WORK INSTRUCTION
The required answer is each line in the entries below where "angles" occurs.

* * * * * * *

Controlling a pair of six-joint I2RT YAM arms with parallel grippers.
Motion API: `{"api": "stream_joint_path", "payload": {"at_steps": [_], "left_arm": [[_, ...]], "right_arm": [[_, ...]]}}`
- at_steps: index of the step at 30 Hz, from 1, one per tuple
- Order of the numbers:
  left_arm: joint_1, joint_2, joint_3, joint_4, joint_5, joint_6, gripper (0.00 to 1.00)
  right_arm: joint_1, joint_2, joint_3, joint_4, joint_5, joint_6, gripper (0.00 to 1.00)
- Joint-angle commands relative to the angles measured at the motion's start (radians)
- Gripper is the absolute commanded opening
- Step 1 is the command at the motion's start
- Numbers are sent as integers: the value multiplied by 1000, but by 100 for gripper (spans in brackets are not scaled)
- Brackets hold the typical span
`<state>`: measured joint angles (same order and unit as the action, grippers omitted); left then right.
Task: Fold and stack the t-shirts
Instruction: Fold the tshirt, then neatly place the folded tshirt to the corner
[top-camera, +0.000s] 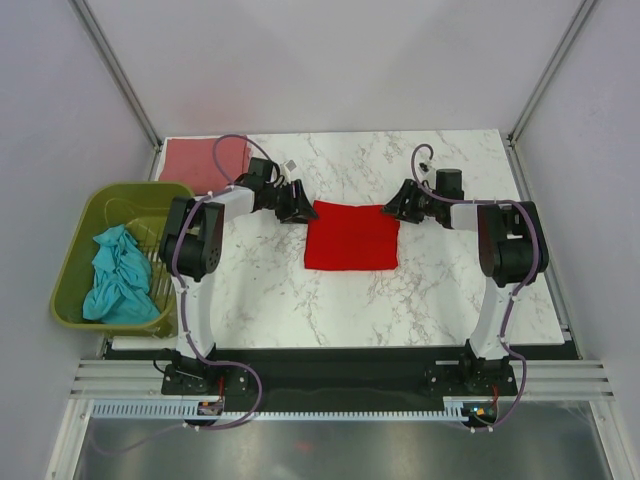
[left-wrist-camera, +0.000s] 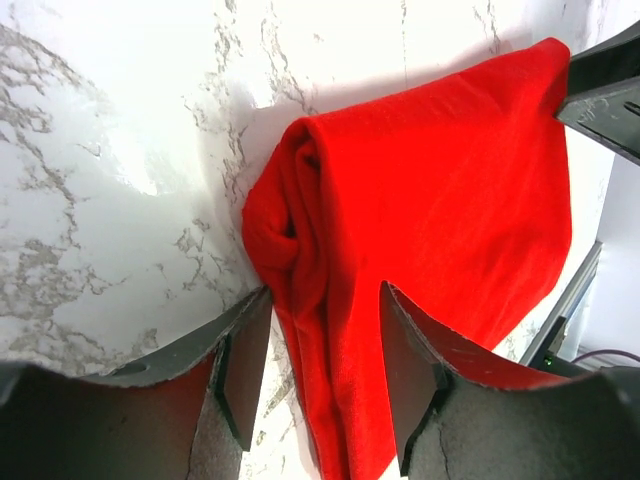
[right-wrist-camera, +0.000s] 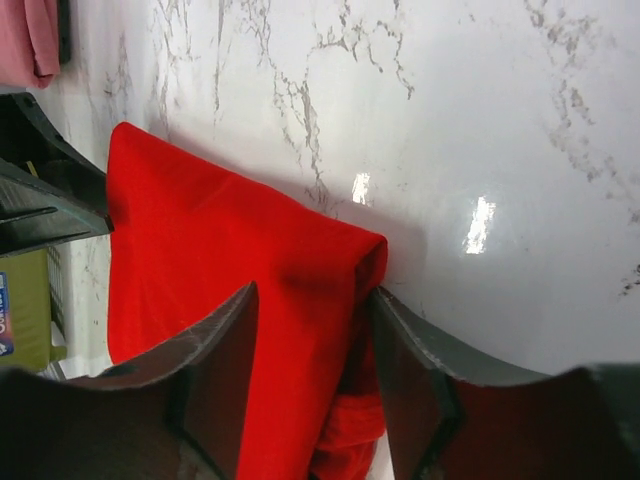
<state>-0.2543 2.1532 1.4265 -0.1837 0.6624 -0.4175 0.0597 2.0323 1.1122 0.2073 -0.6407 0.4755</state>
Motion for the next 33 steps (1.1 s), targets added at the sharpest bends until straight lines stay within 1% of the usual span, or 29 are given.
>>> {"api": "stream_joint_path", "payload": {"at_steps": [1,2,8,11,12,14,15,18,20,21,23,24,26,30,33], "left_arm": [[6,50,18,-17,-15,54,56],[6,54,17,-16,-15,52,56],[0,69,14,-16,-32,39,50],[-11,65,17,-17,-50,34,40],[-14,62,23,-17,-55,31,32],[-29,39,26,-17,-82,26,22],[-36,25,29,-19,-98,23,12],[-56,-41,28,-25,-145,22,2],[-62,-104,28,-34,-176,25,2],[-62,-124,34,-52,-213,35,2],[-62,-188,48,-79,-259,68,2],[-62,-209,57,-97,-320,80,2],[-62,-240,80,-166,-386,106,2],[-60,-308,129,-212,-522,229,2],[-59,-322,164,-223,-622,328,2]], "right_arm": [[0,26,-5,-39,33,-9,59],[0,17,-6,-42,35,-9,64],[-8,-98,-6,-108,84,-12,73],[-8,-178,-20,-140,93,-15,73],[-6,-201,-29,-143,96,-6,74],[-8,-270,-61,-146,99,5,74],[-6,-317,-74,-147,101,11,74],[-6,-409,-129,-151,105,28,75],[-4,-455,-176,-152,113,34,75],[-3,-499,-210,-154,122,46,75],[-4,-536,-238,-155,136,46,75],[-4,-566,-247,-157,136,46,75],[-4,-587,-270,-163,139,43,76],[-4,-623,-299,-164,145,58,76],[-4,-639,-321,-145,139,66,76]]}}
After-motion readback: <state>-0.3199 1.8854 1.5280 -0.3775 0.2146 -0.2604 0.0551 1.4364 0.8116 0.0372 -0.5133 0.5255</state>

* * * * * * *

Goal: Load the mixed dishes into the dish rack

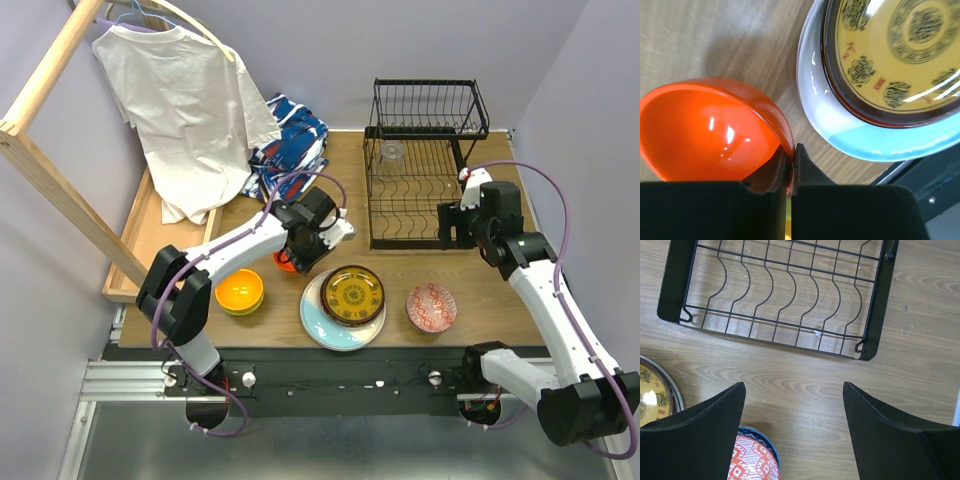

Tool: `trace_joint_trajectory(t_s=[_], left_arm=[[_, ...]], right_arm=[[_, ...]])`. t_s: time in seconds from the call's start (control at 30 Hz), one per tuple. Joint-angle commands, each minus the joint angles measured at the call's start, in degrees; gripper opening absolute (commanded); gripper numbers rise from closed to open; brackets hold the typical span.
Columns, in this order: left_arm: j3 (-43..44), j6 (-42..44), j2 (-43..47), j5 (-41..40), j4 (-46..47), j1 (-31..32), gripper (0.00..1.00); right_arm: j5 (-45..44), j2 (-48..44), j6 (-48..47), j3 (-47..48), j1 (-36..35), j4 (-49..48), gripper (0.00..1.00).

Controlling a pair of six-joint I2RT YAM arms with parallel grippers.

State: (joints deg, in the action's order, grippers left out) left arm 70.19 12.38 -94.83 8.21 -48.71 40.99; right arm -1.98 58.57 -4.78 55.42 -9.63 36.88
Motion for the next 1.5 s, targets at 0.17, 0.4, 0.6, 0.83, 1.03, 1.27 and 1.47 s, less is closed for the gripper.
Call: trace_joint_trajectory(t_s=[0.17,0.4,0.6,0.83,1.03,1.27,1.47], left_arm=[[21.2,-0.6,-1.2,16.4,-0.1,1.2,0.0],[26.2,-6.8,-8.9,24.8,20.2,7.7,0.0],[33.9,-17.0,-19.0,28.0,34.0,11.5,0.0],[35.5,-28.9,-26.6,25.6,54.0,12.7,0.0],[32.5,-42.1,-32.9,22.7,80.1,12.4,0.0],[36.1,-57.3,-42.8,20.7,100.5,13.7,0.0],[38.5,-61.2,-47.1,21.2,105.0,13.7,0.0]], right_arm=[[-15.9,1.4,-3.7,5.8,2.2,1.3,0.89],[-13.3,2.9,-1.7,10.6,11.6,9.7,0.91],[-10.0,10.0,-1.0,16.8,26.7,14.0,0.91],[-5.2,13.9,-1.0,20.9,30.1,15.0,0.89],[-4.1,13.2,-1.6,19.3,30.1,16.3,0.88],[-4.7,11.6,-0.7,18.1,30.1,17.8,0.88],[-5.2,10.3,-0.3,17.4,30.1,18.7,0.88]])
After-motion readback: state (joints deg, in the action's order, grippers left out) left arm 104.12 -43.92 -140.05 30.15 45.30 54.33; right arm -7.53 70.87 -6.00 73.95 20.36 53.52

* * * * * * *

ANSWER SPACE
- Joint-angle commands relative to the angles measured at the motion's start (radians)
`<state>`: measured joint angles (same order and unit as the action, grippers omitted); left then right.
Tool: `trace_joint_trajectory(t_s=[_], left_arm=[[_, ...]], right_arm=[[_, ...]])`. t_s: time in seconds from the call's start (control at 30 Hz), one per tuple. Joint-angle commands, each minus the joint angles measured at the call's start, in degrees; gripper opening absolute (commanded); gripper numbers rise from closed to open; brackets hold the typical span.

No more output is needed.